---------- Data block
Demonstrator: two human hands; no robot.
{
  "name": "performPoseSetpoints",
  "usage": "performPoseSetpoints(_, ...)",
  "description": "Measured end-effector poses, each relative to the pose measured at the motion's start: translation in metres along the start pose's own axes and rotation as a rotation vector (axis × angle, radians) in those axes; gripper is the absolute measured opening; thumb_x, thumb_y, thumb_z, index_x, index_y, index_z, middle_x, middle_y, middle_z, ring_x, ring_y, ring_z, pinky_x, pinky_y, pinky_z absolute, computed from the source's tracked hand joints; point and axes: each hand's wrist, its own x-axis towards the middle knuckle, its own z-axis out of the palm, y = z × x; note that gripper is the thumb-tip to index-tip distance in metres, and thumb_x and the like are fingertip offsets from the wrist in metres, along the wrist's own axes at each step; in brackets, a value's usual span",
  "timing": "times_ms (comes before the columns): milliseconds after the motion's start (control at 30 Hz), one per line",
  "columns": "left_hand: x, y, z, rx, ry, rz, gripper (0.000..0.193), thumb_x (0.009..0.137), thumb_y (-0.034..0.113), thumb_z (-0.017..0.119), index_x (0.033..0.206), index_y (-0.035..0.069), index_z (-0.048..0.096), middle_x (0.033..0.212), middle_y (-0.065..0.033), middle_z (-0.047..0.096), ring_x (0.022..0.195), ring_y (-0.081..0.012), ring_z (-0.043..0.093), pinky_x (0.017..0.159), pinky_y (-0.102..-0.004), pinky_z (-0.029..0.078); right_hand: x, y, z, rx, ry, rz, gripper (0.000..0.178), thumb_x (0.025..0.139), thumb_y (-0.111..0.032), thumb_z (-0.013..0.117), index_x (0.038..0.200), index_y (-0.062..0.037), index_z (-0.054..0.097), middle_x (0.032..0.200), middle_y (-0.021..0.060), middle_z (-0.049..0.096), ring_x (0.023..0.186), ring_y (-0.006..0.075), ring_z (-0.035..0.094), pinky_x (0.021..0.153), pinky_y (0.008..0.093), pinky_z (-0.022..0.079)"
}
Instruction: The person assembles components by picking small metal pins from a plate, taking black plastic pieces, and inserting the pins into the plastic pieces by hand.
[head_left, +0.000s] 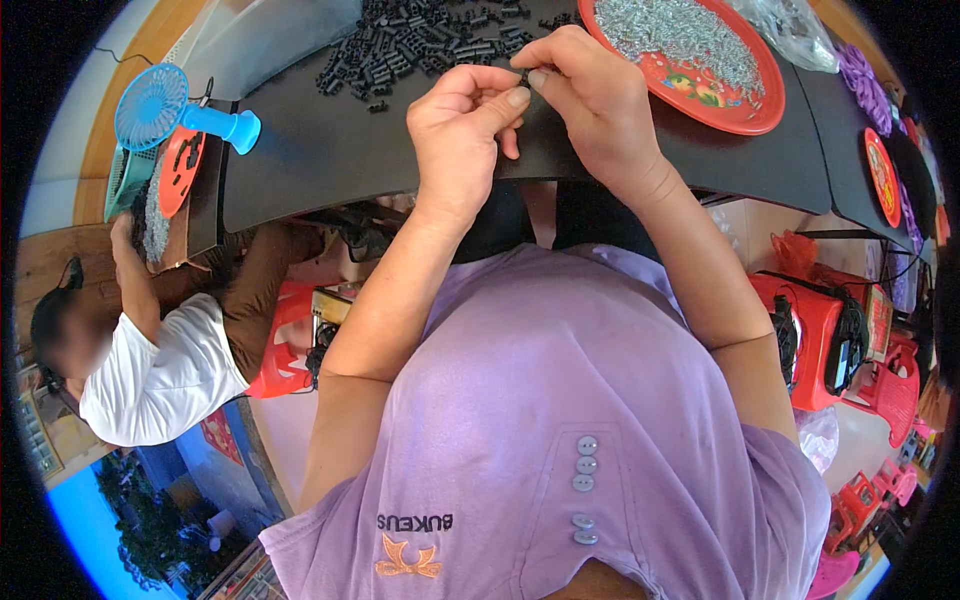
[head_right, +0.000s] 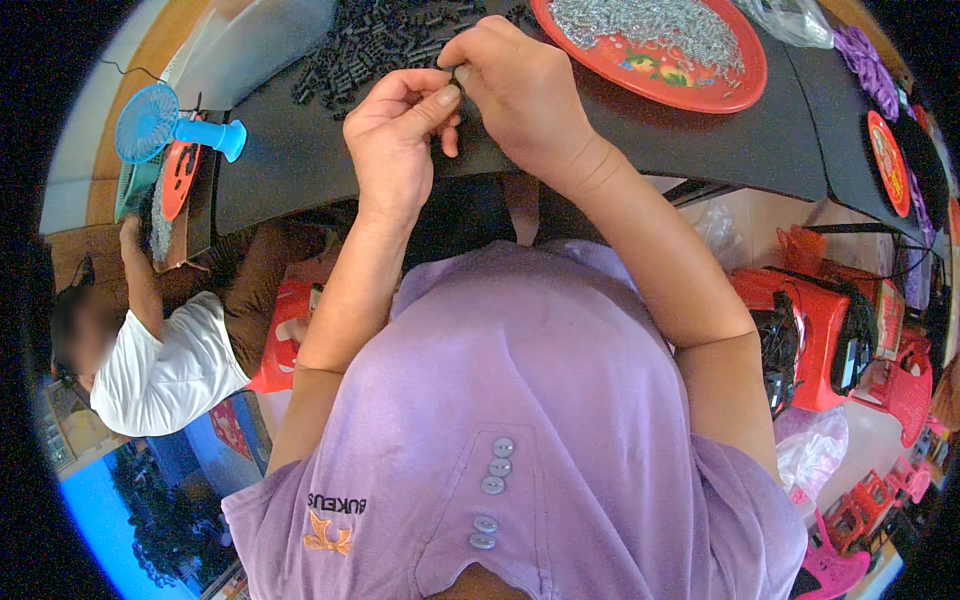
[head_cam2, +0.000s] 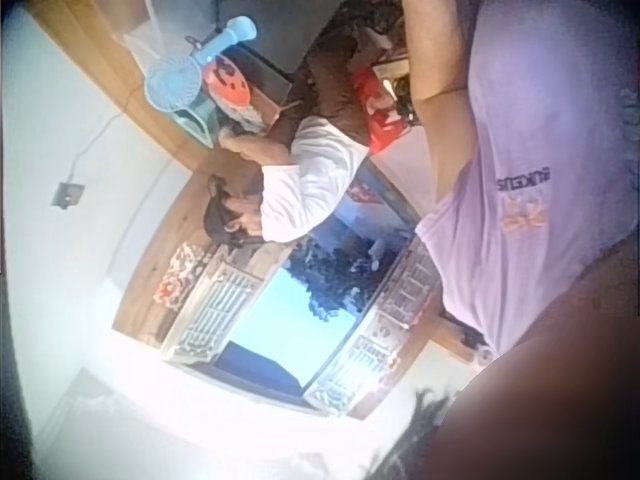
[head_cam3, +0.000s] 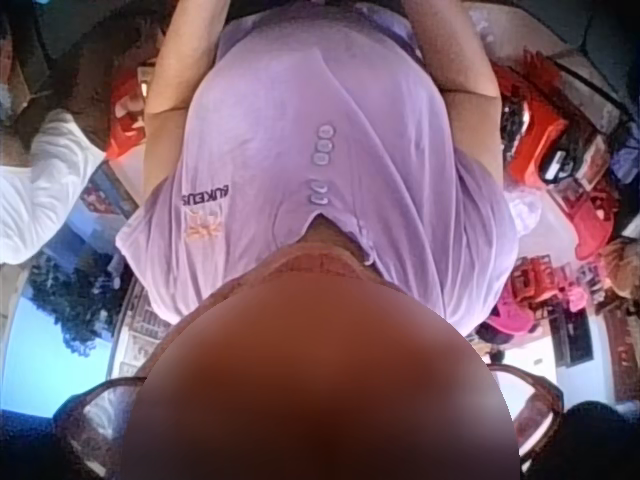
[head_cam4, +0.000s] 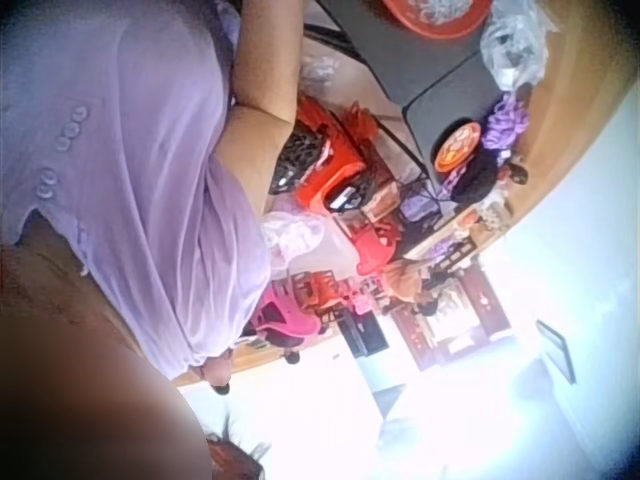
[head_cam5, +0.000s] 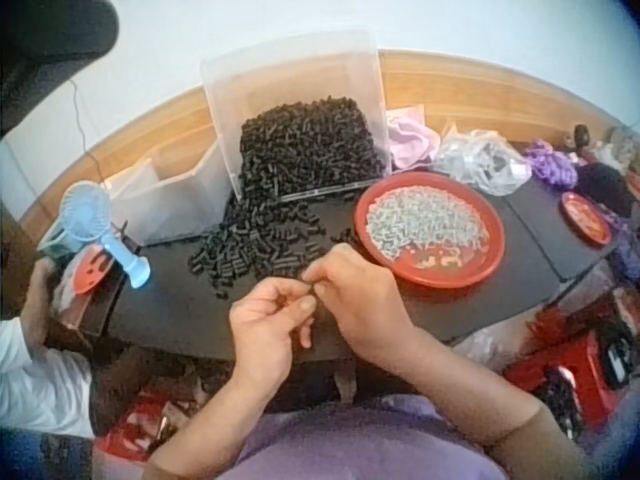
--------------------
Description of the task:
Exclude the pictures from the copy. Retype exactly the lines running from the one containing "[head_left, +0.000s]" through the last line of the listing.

Finished task:
[head_left, +0.000s] 
[head_right, +0.000s] 
[head_cam2, +0.000s] 
[head_cam3, +0.000s] 
[head_cam4, +0.000s] 
[head_cam5, +0.000s] 

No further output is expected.